*Problem requirements*
Each line below either holds the string "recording" or doesn't. Count those that do and give only the number.

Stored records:
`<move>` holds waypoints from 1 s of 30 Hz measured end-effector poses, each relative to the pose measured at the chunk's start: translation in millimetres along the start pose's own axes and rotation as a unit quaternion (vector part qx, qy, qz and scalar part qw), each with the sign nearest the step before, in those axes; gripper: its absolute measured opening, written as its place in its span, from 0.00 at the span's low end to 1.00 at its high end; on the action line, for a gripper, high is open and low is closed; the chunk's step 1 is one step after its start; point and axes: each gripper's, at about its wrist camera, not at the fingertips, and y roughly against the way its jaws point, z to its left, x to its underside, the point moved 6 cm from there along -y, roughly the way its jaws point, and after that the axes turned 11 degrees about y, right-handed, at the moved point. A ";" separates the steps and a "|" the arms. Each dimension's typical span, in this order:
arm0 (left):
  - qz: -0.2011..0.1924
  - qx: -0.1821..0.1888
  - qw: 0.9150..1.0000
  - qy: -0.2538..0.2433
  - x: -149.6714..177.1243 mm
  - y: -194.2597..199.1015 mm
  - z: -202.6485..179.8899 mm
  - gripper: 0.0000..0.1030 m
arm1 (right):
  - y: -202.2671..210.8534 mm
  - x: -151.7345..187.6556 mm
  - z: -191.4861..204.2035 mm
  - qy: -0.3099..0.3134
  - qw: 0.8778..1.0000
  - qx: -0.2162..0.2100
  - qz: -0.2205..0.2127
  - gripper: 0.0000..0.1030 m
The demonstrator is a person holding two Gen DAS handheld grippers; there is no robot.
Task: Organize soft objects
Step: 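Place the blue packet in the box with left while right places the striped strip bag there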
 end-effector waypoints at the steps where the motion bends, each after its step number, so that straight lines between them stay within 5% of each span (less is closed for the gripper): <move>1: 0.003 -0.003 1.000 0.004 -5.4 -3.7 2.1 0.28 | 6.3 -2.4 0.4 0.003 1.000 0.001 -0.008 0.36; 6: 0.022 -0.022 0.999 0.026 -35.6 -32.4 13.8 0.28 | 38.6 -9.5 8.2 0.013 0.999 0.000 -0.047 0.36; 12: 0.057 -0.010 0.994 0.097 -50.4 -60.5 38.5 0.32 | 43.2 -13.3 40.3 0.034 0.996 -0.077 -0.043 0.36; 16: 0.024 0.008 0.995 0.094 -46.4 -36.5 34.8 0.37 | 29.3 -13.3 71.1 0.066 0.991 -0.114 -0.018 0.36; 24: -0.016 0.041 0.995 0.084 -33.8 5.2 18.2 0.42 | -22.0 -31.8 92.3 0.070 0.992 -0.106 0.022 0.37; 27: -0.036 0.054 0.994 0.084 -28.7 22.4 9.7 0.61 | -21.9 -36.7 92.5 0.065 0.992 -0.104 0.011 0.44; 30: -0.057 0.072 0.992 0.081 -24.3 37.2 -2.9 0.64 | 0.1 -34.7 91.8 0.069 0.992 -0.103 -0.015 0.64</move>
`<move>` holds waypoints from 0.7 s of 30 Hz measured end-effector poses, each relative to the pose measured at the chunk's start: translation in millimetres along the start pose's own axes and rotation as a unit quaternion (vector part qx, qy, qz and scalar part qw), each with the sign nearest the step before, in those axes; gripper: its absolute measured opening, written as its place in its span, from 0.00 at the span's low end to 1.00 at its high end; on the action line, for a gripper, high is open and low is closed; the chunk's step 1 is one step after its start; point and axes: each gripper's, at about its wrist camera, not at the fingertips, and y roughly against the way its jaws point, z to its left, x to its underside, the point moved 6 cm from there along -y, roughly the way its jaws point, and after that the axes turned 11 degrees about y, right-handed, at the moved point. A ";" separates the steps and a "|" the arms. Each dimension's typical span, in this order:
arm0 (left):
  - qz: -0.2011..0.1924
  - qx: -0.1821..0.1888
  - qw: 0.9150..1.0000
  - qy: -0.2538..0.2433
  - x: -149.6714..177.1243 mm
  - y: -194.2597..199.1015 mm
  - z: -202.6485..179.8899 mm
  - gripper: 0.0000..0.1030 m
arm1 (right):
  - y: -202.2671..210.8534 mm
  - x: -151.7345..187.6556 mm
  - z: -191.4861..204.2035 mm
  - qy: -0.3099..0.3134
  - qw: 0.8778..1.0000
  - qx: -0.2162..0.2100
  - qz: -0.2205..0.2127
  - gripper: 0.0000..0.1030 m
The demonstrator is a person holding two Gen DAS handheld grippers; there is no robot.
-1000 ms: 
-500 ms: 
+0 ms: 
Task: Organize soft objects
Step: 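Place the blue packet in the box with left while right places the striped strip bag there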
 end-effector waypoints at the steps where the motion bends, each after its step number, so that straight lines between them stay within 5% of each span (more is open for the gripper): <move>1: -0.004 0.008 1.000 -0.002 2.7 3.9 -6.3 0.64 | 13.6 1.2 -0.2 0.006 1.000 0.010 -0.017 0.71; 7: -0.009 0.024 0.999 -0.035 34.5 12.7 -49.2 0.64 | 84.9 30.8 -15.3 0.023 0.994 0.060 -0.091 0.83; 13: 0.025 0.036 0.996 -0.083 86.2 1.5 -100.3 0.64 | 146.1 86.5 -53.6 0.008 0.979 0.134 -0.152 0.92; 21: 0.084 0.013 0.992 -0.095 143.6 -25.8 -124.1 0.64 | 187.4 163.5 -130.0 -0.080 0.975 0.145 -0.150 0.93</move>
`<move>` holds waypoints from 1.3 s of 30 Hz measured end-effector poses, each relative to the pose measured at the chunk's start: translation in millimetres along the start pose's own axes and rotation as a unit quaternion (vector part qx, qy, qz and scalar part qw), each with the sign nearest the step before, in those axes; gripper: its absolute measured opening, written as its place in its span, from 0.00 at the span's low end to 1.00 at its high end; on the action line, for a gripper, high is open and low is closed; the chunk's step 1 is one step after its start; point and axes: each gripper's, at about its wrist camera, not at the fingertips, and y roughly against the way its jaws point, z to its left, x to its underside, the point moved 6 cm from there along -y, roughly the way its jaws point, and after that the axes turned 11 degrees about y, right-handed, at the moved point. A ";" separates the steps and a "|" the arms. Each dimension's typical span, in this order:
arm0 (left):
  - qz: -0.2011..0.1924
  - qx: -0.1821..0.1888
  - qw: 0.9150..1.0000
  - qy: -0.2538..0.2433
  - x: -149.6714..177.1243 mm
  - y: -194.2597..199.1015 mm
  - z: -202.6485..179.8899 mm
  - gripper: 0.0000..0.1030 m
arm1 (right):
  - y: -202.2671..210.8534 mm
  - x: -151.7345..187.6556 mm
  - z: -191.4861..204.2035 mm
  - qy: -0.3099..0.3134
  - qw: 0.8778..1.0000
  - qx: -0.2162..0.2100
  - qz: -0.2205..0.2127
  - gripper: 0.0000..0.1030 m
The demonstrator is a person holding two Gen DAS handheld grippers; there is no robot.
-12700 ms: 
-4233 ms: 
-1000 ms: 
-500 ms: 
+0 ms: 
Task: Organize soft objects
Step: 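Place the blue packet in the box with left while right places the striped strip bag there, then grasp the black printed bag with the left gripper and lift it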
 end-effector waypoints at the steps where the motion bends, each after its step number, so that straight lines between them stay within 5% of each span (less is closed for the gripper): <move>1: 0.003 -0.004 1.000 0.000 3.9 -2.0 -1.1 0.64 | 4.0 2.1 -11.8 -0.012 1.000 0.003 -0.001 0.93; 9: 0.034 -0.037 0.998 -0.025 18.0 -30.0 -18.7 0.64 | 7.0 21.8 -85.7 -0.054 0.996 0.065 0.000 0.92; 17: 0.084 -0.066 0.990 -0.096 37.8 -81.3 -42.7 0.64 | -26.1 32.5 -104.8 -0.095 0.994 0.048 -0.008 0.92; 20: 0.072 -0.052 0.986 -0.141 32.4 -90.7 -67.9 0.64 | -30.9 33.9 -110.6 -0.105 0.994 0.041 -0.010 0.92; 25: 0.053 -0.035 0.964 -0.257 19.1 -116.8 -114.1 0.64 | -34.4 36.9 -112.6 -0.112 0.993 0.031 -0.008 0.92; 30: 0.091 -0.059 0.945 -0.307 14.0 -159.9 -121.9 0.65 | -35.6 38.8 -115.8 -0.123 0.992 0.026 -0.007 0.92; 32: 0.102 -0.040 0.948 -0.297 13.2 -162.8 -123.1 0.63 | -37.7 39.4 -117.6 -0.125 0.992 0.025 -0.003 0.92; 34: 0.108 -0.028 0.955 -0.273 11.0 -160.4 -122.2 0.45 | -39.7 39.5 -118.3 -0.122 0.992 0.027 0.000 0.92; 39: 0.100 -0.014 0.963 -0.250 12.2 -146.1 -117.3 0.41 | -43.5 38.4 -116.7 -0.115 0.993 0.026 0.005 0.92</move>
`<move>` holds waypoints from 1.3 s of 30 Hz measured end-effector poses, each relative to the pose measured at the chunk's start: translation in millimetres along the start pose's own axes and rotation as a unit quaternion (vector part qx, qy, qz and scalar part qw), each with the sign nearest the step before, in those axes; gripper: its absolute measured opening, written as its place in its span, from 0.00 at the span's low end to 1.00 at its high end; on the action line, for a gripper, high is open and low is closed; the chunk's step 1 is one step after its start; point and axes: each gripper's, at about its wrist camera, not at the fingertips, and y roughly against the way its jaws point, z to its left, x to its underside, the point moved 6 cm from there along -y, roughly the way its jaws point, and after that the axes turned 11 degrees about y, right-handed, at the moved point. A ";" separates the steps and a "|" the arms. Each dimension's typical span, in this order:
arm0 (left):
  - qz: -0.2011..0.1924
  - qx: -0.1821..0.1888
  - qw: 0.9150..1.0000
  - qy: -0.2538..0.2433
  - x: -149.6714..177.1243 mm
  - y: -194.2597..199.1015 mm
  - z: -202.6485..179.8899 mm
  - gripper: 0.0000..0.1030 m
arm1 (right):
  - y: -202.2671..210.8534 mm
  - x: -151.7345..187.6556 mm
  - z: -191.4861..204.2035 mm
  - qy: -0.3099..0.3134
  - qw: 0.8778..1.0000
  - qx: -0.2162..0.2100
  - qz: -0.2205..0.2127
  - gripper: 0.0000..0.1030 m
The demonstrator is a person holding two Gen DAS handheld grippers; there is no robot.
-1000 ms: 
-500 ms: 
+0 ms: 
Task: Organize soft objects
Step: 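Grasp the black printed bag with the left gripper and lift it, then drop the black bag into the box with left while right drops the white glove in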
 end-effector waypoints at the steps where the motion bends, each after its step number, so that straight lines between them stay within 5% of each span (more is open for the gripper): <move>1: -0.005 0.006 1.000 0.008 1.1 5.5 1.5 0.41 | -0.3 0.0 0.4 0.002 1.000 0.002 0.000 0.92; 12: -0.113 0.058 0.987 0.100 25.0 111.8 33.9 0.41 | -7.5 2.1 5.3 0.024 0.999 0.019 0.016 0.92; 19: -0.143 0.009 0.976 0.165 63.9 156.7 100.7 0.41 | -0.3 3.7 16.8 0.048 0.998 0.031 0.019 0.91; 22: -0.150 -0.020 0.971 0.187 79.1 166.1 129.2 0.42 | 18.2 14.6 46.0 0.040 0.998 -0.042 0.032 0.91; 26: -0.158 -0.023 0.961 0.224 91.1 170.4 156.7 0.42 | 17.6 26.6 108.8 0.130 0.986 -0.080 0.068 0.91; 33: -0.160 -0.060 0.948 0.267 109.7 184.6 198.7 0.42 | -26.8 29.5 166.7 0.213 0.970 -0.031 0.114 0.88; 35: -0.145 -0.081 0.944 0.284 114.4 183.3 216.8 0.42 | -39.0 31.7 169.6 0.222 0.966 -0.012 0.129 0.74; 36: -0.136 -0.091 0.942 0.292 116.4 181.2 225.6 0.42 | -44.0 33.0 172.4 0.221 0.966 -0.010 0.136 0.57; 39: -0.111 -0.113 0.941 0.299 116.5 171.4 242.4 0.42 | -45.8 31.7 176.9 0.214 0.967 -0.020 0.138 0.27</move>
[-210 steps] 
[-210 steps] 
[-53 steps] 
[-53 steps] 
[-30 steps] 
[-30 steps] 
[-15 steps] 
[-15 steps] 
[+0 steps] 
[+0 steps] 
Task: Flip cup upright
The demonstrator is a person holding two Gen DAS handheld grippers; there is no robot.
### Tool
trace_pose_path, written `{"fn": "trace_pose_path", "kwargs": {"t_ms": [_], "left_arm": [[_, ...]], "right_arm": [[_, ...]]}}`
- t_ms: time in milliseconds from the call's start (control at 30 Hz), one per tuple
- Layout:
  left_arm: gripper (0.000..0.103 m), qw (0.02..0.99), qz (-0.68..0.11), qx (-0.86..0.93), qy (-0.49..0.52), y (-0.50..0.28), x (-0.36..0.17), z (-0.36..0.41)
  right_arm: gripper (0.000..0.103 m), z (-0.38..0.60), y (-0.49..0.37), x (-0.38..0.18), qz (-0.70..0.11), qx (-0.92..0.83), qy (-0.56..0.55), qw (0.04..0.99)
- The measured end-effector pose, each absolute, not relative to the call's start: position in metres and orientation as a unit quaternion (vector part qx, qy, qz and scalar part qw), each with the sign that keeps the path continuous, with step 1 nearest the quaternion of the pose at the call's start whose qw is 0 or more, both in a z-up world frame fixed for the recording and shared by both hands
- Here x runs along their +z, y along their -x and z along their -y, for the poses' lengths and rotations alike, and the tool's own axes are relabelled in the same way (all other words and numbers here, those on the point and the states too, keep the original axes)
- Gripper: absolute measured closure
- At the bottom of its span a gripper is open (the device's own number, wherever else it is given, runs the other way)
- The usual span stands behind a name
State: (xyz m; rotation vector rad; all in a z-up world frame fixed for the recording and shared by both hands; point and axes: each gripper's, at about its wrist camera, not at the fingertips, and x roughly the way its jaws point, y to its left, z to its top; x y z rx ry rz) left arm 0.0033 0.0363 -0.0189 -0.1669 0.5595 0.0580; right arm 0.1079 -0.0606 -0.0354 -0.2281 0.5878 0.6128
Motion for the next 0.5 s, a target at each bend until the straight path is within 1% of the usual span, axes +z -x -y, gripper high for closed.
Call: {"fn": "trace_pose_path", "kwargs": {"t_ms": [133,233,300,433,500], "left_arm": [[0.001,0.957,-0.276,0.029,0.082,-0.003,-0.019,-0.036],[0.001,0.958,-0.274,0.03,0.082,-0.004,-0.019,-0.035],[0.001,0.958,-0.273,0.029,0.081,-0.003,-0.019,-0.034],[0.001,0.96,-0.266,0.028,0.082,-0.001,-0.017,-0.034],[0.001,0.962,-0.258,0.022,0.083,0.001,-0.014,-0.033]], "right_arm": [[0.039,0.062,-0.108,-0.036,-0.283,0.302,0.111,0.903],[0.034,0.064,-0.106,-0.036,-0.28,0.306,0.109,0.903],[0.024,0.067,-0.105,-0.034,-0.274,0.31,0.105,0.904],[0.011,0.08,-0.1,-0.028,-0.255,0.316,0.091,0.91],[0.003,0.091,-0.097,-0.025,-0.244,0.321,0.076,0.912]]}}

*Exercise answer*
2